Auf den guten Willen zu setzen, hilft manchmal, aber nicht immer. Integration verlangt die ausgestreckte Hand, die bei Bedarf aber auch zum Stoppsignal werden muss. Das gleiche Recht gilt für alle. Die gleichen Regeln gelten für alle. Und sie müssen eingehalten werden. Integration beginnt mit der Pflicht des Staates, für Recht und Ordnung zu sorgen. Wer die Regeln bricht, muss die Konsequenzen spüren. Eltern haben nicht das Recht, ihren Kindern Chancen vorzuenthalten, indem sie sie nicht ausreichend fördern. Für Gewalt gegen Frauen gibt es keine Ausreden. Die Wohlhabenden in der Gesellschaft haben nicht das Recht, sich aus ihrer Verantwortung zurückzuziehen. Die Politik hat die Aufgabe, den Rahmen für erfolgreiche Integration zu setzen, Institutionen zu stärken und soziale Angebote zu schaffen.

Auch der Sozialstaat ist notwendig für Integration. Sicherheit ist nicht zuletzt das Gefühl, es in dieser Gesellschaft schaffen zu können. Wer vorankommt, fühlt sich integriert. Wer Angst hat, zurückzufallen, wendet sich ab. Unabhängig von Migration haben einige Kinder heute weniger Chancen als andere. Wer arme Eltern hat, wird oft selbst arm. Kinder aus bildungsfernen Familien erfahren oft weniger Förderung. Damit es jedes Kind packt, muss die Chance auf Bildungserfolg abgekoppelt werden von der Herkunft und den privaten Möglichkeiten der Eltern.

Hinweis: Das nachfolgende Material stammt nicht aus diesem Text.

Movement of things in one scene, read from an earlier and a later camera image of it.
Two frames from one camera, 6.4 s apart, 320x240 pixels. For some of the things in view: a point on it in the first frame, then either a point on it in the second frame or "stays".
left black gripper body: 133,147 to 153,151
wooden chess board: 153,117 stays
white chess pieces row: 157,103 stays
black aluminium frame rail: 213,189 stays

Investitionen in Bildung, in gute Kitas oder Ganztagsschulen und Geldleistungen des Staates, die Familien stärken, sind Investitionen in Integration, soziale Sicherheit und den langfristigen Wohlstand unseres Landes. Aber für Respekt und gutes zwischenmenschliches Miteinander ist jede und jeder Einzelne auch selbst verantwortlich. Wer teilhaben will, muss bereit sein, den eigenen Teil zu geben. Wer Respekt einfordert, muss andere und Andersdenkende respektieren. Jeder kann für andere da sein, die Unterstützung brauchen. Jeder kann sich kümmern - und erwartet dann auch zu Recht, dass der Staat denen den Rücken stärkt, die sich für andere einsetzen.

Deutschland diskutiert über Integration. Ist das Glas halb voll oder halb leer? Ist "nichtdeutsche Herkunft" ein Problemsignal? Ist es nicht vielmehr eine Stärke, mehrere Sprachen zu können? Sicher ist, dass wir mehr für Integration tun müssen: eine klarere Haltung und Sprache, eine konsequente Durchsetzung von Regeln, Recht und Ordnung. Und eine soziale Sicherheit, die Menschen - egal wo die Wiege ihrer Eltern stand - befähigt, anstatt sie nur zu versorgen. Integration ist weit mehr als die Frage, wie wir an unseren Grenzen mit denen umgehen, die kommen, oder die Frage, wer bleiben darf oder nicht. Integration ist das Beharren auf gleichen Regeln und gleichen Chancen für alle Menschen, die in Deutschland leben, und das Versprechen, dass jeder Mensch des eigenen Glückes Schmied sein kann.